• **TASK PROMPT**
For each line in the data below that holds "monitor", return a copy.
BEGIN
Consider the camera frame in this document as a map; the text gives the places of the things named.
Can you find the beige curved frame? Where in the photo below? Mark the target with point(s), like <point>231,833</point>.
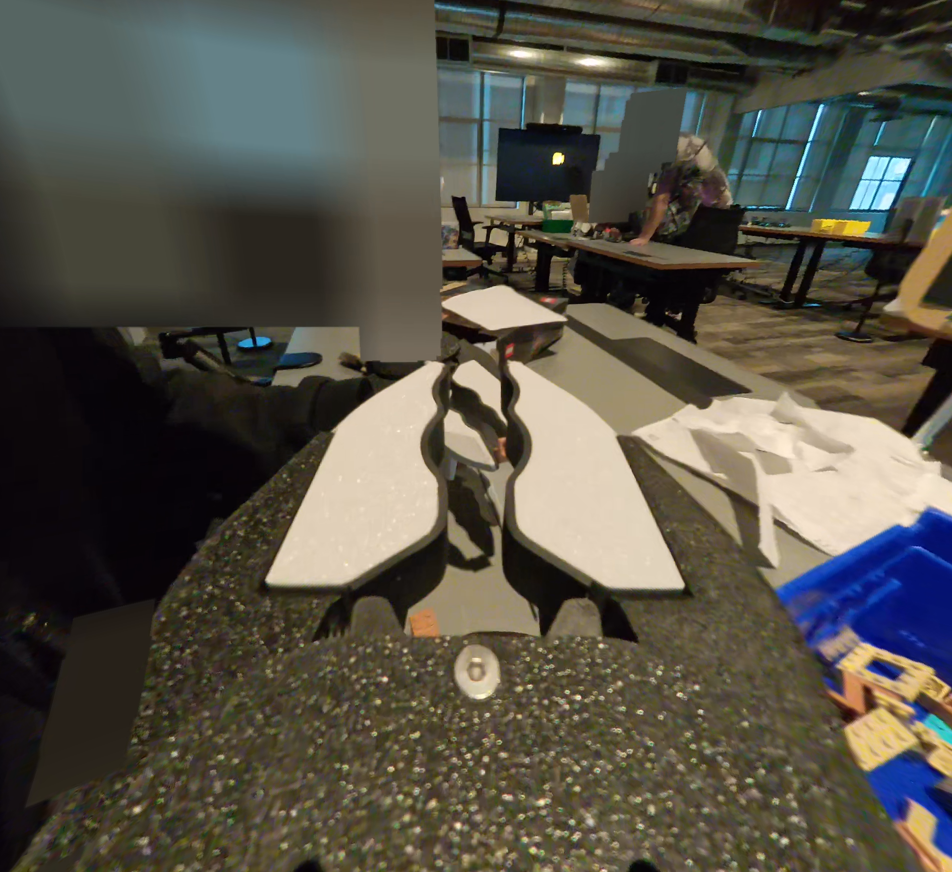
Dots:
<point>922,284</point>

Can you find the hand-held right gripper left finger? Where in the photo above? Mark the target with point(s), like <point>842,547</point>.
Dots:
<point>357,493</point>

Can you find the green box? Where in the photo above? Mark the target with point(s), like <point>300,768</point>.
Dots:
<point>558,224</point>

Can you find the blue plastic bin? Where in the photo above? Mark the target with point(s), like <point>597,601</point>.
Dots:
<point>885,589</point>

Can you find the black monitor screen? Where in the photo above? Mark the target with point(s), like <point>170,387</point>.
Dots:
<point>547,162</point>

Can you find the crumpled white paper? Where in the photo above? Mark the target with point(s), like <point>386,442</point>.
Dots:
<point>803,470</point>

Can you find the yellow bin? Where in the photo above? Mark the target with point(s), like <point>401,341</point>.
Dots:
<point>840,225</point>

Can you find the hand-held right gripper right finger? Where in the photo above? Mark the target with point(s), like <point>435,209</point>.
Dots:
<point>587,500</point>

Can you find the wooden desk with black legs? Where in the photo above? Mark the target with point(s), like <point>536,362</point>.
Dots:
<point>513,220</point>
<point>818,238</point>
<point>654,258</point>

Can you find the pile of toy bricks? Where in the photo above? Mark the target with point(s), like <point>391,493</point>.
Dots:
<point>892,693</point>

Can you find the black office chair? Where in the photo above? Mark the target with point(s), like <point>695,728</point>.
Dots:
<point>718,232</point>
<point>472,229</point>

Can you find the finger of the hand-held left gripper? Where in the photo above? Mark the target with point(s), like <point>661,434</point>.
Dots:
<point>465,444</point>
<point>476,377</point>

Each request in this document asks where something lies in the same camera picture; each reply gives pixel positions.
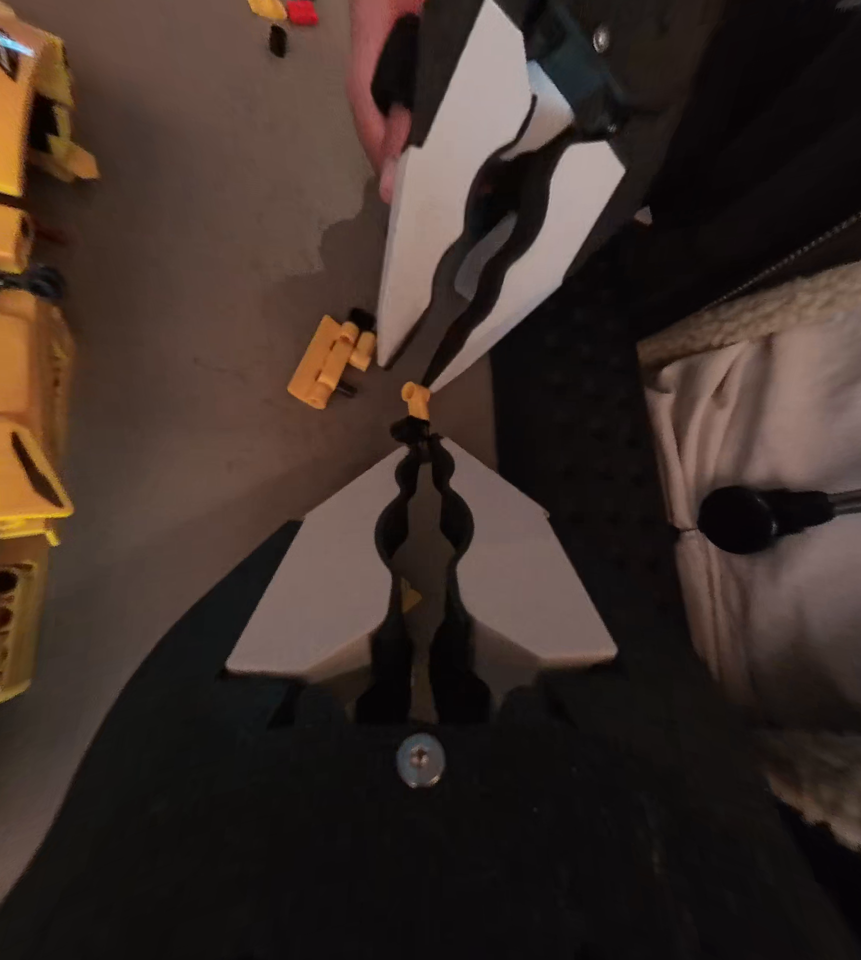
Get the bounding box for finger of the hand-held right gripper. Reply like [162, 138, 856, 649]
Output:
[376, 0, 544, 370]
[421, 63, 628, 395]

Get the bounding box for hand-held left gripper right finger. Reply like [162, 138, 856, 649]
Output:
[429, 437, 618, 725]

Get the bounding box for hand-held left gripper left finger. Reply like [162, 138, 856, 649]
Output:
[224, 442, 423, 725]

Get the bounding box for yellow brick beam assembly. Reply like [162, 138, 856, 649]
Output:
[286, 306, 379, 410]

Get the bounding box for grey desk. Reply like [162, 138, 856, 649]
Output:
[0, 0, 501, 954]

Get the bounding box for person's right hand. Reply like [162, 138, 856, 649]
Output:
[346, 0, 424, 205]

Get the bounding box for black jacket with fleece lining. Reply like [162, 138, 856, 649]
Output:
[625, 0, 861, 879]

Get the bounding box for white sweatshirt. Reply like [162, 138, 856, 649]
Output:
[640, 300, 861, 751]

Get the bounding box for scattered small bricks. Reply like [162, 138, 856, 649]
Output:
[246, 0, 321, 60]

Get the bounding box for black drawstring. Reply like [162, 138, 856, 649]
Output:
[696, 472, 861, 556]

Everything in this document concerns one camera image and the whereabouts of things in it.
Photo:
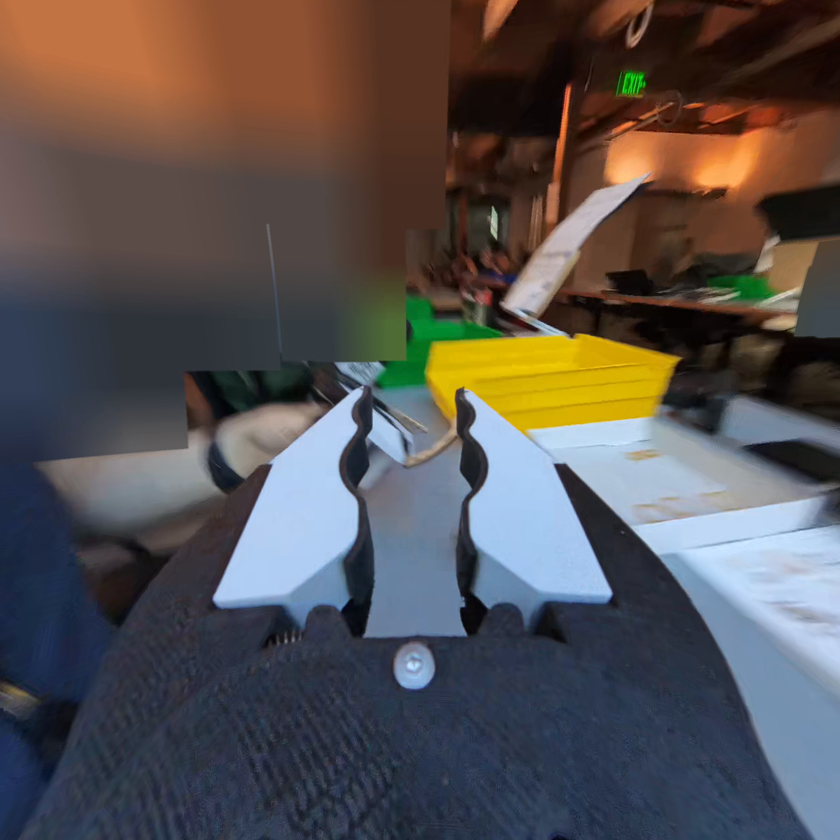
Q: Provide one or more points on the green exit sign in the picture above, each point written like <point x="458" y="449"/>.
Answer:
<point x="631" y="84"/>

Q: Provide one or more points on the green plastic bin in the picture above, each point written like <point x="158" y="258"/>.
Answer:
<point x="446" y="328"/>

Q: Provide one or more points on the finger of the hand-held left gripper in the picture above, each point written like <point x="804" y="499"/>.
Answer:
<point x="390" y="439"/>

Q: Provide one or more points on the stack of yellow plastic bins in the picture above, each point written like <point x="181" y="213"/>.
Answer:
<point x="551" y="374"/>

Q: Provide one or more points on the small green crate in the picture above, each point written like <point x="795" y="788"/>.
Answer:
<point x="738" y="285"/>

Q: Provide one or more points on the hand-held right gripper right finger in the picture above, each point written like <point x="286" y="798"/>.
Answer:
<point x="525" y="525"/>

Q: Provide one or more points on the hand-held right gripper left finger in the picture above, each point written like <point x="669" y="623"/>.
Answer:
<point x="295" y="525"/>

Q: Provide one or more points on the white printed board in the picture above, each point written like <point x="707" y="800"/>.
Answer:
<point x="571" y="243"/>

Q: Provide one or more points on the black monitor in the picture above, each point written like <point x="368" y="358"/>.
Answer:
<point x="800" y="213"/>

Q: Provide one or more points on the long wooden background table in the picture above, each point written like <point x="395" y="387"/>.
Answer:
END
• **RESULT OF THIS EXERCISE**
Can you find the black monitor screen? Where in the photo above? Mark the target with point(s), like <point>170,387</point>.
Q: Provide one or more points on the black monitor in the picture above, each point written like <point x="368" y="358"/>.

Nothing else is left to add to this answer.